Top of INPUT DATA
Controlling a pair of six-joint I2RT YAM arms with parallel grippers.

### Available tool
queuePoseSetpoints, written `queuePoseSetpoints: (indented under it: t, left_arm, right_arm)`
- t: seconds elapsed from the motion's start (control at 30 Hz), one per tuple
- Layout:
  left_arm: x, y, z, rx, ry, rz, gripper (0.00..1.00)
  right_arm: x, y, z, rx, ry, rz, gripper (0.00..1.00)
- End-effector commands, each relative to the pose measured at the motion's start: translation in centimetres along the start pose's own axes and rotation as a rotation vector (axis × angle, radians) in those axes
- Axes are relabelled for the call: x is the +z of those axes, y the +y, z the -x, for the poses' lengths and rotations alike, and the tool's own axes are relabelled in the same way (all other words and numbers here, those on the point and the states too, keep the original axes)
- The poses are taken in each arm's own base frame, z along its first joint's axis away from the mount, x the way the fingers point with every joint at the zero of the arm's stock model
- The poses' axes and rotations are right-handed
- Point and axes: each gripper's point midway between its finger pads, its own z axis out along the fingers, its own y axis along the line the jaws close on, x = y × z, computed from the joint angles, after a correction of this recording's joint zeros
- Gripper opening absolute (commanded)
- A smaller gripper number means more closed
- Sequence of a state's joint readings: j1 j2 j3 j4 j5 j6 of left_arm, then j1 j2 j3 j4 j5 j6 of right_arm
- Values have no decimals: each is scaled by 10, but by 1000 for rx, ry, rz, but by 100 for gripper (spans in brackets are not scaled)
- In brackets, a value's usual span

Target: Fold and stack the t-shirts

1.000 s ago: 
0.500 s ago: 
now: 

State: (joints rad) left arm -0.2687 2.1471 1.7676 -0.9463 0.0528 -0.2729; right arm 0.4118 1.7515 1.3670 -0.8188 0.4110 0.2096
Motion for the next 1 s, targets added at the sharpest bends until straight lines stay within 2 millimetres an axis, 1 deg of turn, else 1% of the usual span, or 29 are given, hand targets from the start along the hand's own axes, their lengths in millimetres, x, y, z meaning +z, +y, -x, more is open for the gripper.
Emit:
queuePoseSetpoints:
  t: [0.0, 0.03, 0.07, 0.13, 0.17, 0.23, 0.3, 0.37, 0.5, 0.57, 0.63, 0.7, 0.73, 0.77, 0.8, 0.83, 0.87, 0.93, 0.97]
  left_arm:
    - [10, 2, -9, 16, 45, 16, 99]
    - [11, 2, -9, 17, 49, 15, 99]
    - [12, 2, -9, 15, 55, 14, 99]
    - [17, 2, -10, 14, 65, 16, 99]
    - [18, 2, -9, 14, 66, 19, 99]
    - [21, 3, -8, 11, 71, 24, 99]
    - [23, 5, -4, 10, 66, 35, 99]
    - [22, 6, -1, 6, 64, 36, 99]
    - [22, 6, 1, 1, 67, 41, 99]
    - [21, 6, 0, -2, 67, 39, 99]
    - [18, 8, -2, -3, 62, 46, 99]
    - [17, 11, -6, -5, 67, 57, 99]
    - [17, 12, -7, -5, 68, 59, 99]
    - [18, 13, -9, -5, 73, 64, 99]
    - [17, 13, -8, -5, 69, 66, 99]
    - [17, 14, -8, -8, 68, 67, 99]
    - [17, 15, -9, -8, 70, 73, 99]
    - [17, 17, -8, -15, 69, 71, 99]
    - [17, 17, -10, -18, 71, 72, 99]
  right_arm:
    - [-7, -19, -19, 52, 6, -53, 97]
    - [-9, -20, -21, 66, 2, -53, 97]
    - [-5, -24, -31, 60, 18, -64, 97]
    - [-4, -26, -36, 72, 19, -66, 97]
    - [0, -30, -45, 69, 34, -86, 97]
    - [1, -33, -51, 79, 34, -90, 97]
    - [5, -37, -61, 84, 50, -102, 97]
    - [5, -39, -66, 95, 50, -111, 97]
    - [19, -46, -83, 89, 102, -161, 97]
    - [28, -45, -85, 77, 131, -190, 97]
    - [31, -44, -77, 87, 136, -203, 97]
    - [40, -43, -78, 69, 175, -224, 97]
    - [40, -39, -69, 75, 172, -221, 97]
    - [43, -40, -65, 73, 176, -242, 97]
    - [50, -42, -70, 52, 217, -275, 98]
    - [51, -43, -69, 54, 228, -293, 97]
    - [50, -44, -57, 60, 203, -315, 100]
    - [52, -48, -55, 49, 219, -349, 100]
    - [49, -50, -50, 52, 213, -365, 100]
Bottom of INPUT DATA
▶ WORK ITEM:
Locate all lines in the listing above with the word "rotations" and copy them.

▶ RESULT OF THIS EXERCISE:
- Axes are relabelled for the call: x is the +z of those axes, y the +y, z the -x, for the poses' lengths and rotations alike, and the tool's own axes are relabelled in the same way (all other words and numbers here, those on the point and the states too, keep the original axes)
- The poses' axes and rotations are right-handed

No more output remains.